_What you need to do_
For this exercise, output the entries below exactly from the line that holds "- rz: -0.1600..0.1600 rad" to the line that holds "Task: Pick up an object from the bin", both ends included. No pictures belong in the copy.

(Entries taken from a collection)
● ● ● ● ● ● ●

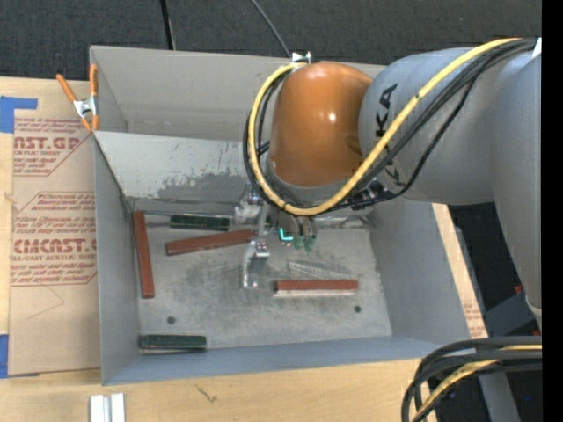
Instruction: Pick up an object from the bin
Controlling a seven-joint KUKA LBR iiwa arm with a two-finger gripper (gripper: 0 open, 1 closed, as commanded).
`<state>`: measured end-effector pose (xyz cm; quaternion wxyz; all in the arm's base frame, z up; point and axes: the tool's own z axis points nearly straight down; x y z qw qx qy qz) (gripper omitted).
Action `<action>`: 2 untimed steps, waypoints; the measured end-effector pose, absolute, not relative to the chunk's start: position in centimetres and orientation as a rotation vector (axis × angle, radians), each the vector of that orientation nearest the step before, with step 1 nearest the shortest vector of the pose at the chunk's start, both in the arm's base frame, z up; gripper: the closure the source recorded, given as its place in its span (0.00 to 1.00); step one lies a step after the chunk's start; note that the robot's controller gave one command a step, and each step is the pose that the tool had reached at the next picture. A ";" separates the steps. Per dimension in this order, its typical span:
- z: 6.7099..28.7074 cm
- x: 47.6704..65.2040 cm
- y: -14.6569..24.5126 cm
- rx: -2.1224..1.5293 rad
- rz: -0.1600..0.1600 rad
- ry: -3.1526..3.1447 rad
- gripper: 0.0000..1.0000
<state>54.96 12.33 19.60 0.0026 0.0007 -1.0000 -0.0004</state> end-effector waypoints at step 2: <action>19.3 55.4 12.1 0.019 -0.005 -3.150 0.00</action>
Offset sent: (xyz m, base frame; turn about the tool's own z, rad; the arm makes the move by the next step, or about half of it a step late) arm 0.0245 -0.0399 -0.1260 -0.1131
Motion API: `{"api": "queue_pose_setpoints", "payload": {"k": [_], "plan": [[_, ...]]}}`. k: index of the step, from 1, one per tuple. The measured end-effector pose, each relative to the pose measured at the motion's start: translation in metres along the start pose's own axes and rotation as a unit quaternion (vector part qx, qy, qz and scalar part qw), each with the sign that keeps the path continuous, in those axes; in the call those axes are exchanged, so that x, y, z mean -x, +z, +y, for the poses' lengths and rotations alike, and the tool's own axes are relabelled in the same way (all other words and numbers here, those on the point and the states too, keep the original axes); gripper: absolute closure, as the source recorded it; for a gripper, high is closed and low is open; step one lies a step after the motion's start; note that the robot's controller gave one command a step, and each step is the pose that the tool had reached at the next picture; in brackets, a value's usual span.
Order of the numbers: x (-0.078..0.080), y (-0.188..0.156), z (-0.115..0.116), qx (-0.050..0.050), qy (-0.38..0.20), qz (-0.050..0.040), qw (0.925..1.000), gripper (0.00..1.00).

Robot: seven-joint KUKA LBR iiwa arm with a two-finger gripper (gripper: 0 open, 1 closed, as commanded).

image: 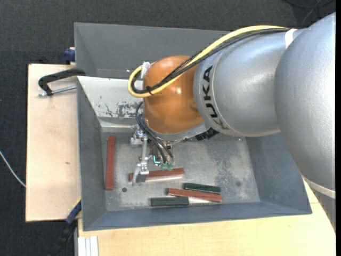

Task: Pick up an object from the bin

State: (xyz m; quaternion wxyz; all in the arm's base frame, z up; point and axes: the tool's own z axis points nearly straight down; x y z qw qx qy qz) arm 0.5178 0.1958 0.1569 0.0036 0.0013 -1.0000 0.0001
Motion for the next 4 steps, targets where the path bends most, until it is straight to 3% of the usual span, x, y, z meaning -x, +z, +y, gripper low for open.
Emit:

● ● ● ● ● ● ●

_Task solution_
- rz: -0.1600..0.1600 rad
- ry: -3.1526..3.1447 rad
- gripper: 0.0000..1.0000
<state>54.96 12.33 19.60 0.0026 0.0007 -1.0000 -0.0004</state> end-effector waypoints at step 2: <action>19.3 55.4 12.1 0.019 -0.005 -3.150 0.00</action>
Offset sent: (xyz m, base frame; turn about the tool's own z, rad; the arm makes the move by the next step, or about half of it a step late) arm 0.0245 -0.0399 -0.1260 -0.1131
Motion API: `{"api": "queue_pose_setpoints", "payload": {"k": [_], "plan": [[_, ...]]}}`. k: index of the step, from 1, one per tuple. The measured end-effector pose, each relative to the pose measured at the motion's start: translation in metres along the start pose's own axes and rotation as a unit quaternion (vector part qx, qy, qz and scalar part qw), each with the sign that keeps the path continuous, in those axes; in the call those axes are exchanged, so that x, y, z mean -x, +z, +y, for the poses' lengths and rotations alike, and the tool's own axes are relabelled in the same way (all other words and numbers here, those on the point and the states too, keep the original axes); gripper: absolute closure, as the source recorded it; for a gripper, high is closed and low is open; step one lies a step after the motion's start; note that the robot's controller gave one command a step, and each step is the pose that the tool had reached at the next picture; in brackets, a value's usual span.
Order of the numbers: x (-0.078..0.080), y (-0.188..0.156), z (-0.115..0.116), qx (-0.050..0.050), qy (-0.38..0.20), qz (-0.050..0.040), qw (0.925..1.000), gripper (0.00..1.00).

Robot: seven-joint KUKA LBR iiwa arm with a two-finger gripper (gripper: 0 open, 1 closed, as commanded).

image: 

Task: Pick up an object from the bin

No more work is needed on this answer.